Smooth muscle tumors of soft tissue and non-uterine viscera: biology and prognosis

Abstract

Smooth muscle tumors are here considered an essentially dichotomous group composed of benign leiomyomas and malignant leiomyosarcomas. Soft tissue smooth muscle tumors with both atypia and mitotic activity are generally diagnosed leiomyosarcomas acknowledging potential for metastasis. However, lesions exist that cannot be comfortably placed in either category, and in such cases the designation 'smooth muscle tumor of uncertain biologic potential' is appropriate. The use of this category is often necessary with limited sampling, such as needle core biopsies. Benign smooth muscle tumors include smooth muscle hamartoma and angioleiomyoma. A specific category of leiomyomas are estrogen-receptor positive ones in women. These are similar to uterine leiomyomas and can occur anywhere in the abdomen and abdominal wall. Leiomyosarcomas can occur at any site, although are more frequent in the retroperitoneum and proximal extremities. They are recognized by likeness to smooth muscle cells but can undergo pleomorphic evolution ('dedifferentiation'). Presence of smooth muscle actin is nearly uniform and desmin-positivity usual. This and the lack of KIT expression separate leiomyosarcoma from GIST, an important problem in abdominal soft tissues. EBV-associated smooth muscle tumors are a specific subcategory occurring in AIDS or post-transplant patients. These tumors can have incomplete smooth muscle differentiation but show nuclear EBER as a diagnostic feature. In contrast to many other soft tissue tumors, genetics of smooth muscle tumors are poorly understood and such diagnostic testing is not yet generally applicable in this histogenetic group.

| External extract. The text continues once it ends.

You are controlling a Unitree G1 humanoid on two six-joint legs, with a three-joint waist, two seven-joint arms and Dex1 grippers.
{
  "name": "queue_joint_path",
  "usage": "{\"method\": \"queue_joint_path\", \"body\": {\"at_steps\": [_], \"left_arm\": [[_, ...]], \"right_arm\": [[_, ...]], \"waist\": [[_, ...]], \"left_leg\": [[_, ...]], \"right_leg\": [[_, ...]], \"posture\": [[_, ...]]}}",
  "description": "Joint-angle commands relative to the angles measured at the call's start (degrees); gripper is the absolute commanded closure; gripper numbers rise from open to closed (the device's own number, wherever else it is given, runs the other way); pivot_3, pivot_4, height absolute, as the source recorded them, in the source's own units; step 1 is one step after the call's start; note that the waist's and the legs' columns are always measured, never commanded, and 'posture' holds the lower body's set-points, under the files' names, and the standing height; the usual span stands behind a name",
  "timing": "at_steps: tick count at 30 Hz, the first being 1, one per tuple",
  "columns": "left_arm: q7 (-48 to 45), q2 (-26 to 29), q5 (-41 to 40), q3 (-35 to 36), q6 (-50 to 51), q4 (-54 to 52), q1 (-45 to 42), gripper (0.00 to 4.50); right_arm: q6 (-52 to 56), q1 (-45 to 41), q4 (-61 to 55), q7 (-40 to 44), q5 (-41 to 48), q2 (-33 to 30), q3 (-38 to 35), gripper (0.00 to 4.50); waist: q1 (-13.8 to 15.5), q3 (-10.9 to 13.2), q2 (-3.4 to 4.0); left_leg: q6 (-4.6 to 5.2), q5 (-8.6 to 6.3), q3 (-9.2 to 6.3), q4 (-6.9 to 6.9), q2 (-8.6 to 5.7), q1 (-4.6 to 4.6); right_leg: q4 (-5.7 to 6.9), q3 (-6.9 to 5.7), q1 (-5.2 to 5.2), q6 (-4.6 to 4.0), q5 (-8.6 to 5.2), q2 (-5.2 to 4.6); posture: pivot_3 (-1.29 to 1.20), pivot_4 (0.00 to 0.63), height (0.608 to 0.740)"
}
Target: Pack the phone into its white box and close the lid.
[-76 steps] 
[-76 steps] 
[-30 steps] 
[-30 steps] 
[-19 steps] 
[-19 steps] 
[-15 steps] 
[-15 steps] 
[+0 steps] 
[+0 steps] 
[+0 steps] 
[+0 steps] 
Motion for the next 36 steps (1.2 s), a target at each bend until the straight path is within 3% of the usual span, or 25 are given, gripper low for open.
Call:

Leiomyosarcomas are known to be genetically complex, often showing 'chaotic' karyotypes including aneuploidy or polyploidy, and no recurrent tumor-specific translocations have been detected.

Figure 1

Cutaneous smooth muscle hamartoma contains a continuous streak of pilar smooth muscle involving mid to deep dermis and subcutis.

Figure 2

Pilar leiomyoma (here seen in the context of HLRCC syndrome) consist of dermal smooth muscle proliferation originating from pilar smooth muscle and forming coalescent nodules, often without much atypia.

Figure 3

Kidney cancer in hereditary leiomyomatosis shows an esosinophilic cells in a papillary pattern with large nuclei and prominent nuceoli (so-called renal papillary carcinoma type 2).

Figure 4

Angioleiomyoma. (a) A solid pattern. (b) Example originating from vein wall. (c) Focal atypia. (d) Examples with lipomatous components should not be confused with angiomyolipoma.

Figure 5

Mullerian leiomyoma of soft tissues shows patterns similar to uterine leiomyoma. (a) Macrotrabecular. (b) Microtrabecular. (c) Example with mildly myxoid stroma. (d) Lipoleiomyoma with a mature fatty component.

Figure 6

Mullerian leiomyomas are characterized by nuclear estrogen receptor-positivity, as seen in uterine leiomyomas. These tumors show similar WT1-positivity.

Figure 7

Peritoneal leiomyomatosis can form numerous smooth muscle nodules on the peritoneal surfaces.

Figure 8

Examples of leiomyosarcoma. (a) Example composed of uniform cells with blunt-ended nuclei with mild general atypia and high mitotic activity. (b) Focal nuclear pleomorphism is a common feature even in low-grade tumors. (c) Example with transition into a pleomorphic sarcoma (‘dedfifferentiated leiomyosarcoma’). (d) Extensively pleomorphic leiomyosarcoma, which would be difficult to recognize unless for differentiated areas elsewhere in the tumor.

Figure 9

Esophageal leiomyoma is composed of bland smooth muscle cells, some of which contain eosinophilic inclusions that are typically desmin-positive.

Figure 10

KIT-positive Cajal may colonize gastrointestinal leiomyomas, and this should not lead into confusion with a GIST.

Figure 11

Muscularis mucosae leiomyoma forms a polypoid colonic lesion immediately adjacent to the mucosa. (a) Low magnification. (b) High magnification.

Figure 12

EBV-associated smooth muscle tumor. (a) This tumor forms an eccentric intramural appendiceal mass. (b) These smooth muscle tumors are often composed of oval cells that appear less mature than typical smooth muscle cells. The tumor cells are positive for SMA but only variably positive for desmin. Nuclear positivity for Epstein–Barr virus RNA is a typical finding.